Collaborative Research: Elastic and Viscoelastic Characterization and Modeling of Polymer Based Structures for Biological Applications

合作研究：生物应用聚合物基结构的弹性和粘弹性表征和建模

• 批准号: 1132175
• 负责人: Hongbing Lu
• 金额: $ 7.17万
• 依托单位: University of Texas at Dallas
• 依托单位国家: 美国
• 项目类别: Standard Grant
• 财政年份: 2011
• 资助国家: 美国
• 起止时间: 2011-01-01 至 2013-08-31
• 项目状态: 已结题
• 来源: https://www.nsf.gov/awardsearch/showAward?AWD_ID=1132175&HistoricalAwards=false
• 关键词: Collaborative; Research; Elastic; Viscoelastic; Characterization

The research objective of this award is to contribute to the scientific understanding of the mechanisms of the mechanical response of soft polymer materials so as to permit the design and construction of effective micro/nano structures and devices for biomedical applications. Elastic and viscoelastic characterization and modeling of a soft polymer material, namely polydimethylsiloxane (PDMS), will be performed. Such a polymer material will be probed at different scales from bulk down to the micro/nano levels using punch tests, and nanoindentation techniques. The results will be implemented into a viscoelastic finite element analysis model developed in tandem. The validated model will ultimately be utilized to determine the mechanical forces of living cells from the measured deflection of PDMS pillar arrays. To this end, the proposed research would entail a balance between characterization of the viscoelastic material and the development of a theoretical or numerical viscoelastic modeling for cellular force measurement applications. The scientific insights from the in-depth study of the viscoelasticity of PDMS will contribute to the analysis of many other soft polymer materials at micro/nano scales commonly used in biomedical industries. The vision is to expand the science and engineering community's capacity to probe soft polymer materials at small scales by developing both new theoretical models and experimental methodologies. These characterization techniques and platforms will allow scientists to ask profound and previously intractable questions related to biomedical research, and to obtain quantitative empirical answers with resolution sufficient to characterize the soft materials in small scales. This award will implement and disseminate an educational and training program that develops interdisciplinary modes of thought at the boundary of bio- and nano-mechanics through integrated research opportunities in micro/nano characterization of soft polymer materials. The project will incorporate undergraduate and graduate research, graduate education at both institutions and also outreach to high-school students.
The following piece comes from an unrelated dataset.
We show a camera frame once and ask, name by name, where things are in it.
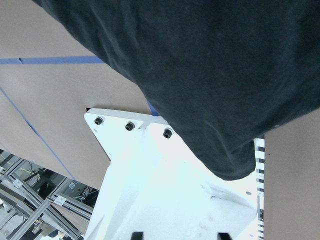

该奖项的研究目标是促进对软聚合物材料机械响应机制的科学理解，以便设计和构建用于生物医学应用的有效微/纳米结构和设备。 将进行软聚合物材料（即聚二甲基硅氧烷（PDMS））的弹性和粘弹性表征和建模。 将使用冲压测试和纳米压痕技术在从块体到微米/纳米水平的不同尺度上探测这种聚合物材料。 结果将被应用到串联开发的粘弹性有限元分析模型中。 经过验证的模型最终将用于根据测量的 PDMS 柱阵列偏转来确定活细胞的机械力。 为此，拟议的研究将需要在粘弹性材料的表征与细胞力测量应用的理论或数值粘弹性模型的开发之间取得平衡。 对 PDMS 粘弹性深入研究的科学见解将有助于对生物医学行业常用的许多其他微/纳米尺度软聚合物材料进行分析。 我们的愿景是通过开发新的理论模型和实验方法来扩大科学和工程界小规模探索软聚合物材料的能力。 这些表征技术和平台将使科学家能够提出与生物医学研究相关的深刻且以前难以解决的问题，并获得定量的经验答案，其分辨率足以表征小尺度的软材料。 该奖项将实施和传播一项教育和培训计划，通过软聚合物材料微/纳米表征的综合研究机会，在生物和纳米力学的边界上发展跨学科的思维模式。 该项目将包括本科生和研究生研究、两个机构的研究生教育以及对高中生的推广。